HTTP-fetching script example (in pseudocode, omitting the actual data-fetching details to focus on the container's API):
def run (config, context, cache) :
results = http_library_call (config.url, config.http_method, config.username, config.password, ...)
return { html : results.html, status_code : results.status, headers : results.response_headers }
def init(config, context, cache) :
config.max_threads = 20 # up to 20 URLs at one time (per process)
config.max_processes = 3 # launch up to 3 concurrent processes
config.keepalive = 1200 # keep process alive for 10 mins without another call
config.process_recycle.requests = 1000 # restart the process every 1000 requests (to avoid leaks)
config.kill_timeout = 600 # kill the process if any call lasts longer than 10 minutes
Database-data fetching script example might look like this (in pseudocode):
def run (config, context, cache) :
expensive = context.cache["something_expensive"]
for record in db_library_call (expensive, context.checkpoint, config.connection_string) :
context.log (record, "logDate") # log all properties, optionally specify name of timestamp property
last_date = record["logDate"]
context.checkpoint = last_date # persistent checkpoint, used next time through
def init(config, context, cache) :
cache["something_expensive"] = get_expensive_thing()

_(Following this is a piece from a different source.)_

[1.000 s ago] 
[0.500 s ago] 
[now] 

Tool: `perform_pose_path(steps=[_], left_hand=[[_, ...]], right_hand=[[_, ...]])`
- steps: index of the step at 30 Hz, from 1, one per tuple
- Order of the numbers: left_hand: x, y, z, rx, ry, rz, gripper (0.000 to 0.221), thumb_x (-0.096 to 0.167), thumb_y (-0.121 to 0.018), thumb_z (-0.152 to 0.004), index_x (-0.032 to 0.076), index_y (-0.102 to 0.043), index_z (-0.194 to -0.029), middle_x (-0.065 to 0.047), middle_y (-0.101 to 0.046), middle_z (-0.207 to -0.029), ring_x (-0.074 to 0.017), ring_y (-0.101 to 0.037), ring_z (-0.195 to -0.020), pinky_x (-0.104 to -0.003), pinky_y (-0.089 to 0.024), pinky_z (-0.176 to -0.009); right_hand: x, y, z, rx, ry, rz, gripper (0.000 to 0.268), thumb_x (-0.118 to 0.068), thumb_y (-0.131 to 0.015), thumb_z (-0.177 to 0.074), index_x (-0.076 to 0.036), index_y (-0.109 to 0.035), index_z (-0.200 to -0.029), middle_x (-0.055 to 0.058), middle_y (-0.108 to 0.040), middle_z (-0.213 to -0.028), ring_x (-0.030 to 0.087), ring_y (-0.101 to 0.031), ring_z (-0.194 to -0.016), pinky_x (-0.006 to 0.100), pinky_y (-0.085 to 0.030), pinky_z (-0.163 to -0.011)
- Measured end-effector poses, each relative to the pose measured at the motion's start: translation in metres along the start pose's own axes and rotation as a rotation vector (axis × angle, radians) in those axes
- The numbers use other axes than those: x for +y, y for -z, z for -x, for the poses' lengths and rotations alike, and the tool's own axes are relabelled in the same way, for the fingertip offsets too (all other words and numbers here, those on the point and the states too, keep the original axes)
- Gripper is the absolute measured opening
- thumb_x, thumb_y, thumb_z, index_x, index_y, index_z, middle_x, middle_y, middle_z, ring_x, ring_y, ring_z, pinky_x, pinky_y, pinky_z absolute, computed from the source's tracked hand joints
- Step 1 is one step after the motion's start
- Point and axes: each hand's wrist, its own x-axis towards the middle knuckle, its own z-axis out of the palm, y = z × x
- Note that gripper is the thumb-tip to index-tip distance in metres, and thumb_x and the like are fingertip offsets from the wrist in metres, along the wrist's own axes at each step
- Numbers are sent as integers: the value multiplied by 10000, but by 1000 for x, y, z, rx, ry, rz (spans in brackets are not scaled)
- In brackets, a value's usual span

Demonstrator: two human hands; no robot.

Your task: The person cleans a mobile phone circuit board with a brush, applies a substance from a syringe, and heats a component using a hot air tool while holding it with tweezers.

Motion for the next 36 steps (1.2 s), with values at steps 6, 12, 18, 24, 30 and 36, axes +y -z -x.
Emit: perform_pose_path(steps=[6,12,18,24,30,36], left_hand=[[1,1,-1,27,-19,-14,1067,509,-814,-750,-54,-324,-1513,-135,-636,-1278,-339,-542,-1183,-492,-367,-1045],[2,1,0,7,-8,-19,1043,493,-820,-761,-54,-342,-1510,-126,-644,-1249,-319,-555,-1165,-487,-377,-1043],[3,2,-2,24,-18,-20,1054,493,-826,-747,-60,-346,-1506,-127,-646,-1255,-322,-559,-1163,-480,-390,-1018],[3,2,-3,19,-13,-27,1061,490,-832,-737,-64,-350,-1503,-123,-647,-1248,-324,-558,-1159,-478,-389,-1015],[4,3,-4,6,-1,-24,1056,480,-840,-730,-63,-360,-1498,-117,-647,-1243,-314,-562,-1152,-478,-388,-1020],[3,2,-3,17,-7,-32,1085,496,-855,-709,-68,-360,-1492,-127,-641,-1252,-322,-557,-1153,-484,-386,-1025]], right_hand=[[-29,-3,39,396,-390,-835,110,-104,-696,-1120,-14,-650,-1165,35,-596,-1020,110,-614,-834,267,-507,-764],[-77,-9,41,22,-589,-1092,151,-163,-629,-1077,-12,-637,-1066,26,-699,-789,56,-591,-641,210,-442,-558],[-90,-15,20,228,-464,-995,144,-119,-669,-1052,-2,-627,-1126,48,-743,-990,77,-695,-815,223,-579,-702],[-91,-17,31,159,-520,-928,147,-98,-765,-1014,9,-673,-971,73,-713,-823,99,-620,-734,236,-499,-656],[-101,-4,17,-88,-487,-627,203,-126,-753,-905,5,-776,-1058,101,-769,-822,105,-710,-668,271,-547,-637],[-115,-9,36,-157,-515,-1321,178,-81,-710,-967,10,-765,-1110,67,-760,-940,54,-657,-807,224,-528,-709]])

def shutdown(config, context, cache) :
expensive = cache["something_expensive"]
expensive.release_me()
Is this API appropriately "pythonic", or are there things I should do to make this more natural to the Python scripter? (I'm more familiar with building C++/C#/Java APIs so I suspect I'm missing useful Python idioms.)
Specific questions:
is it natural to pass a "config" object into a method and ask the callee to set various configuration options? Or is there another preferred way to do this?
when a callee needs to stream data back to its caller, is a method like context.log() (see above) appropriate, or should I be using yield instead? (yeild seems natural, but I worry it'd be over the head of most scripters)
My approach requires scripts to define functions with predefined names (e.g. "run", "init", "shutdown"). Is this a good way to do it? If not, what other mechanism would be more natural?
I'm passing the same config, context, cache parameters into every method. Would it be better to use a single "context" parameter instead? Would it be better to use global variables instead?
Finally, are there existing libraries you'd recommend to make this kind of simple "script-running container" easier to write?
Have a look at SQL Alchemy for dealing with database stuff in python. Also to make script writing easier for dealing with concurrency look into Stackless Python.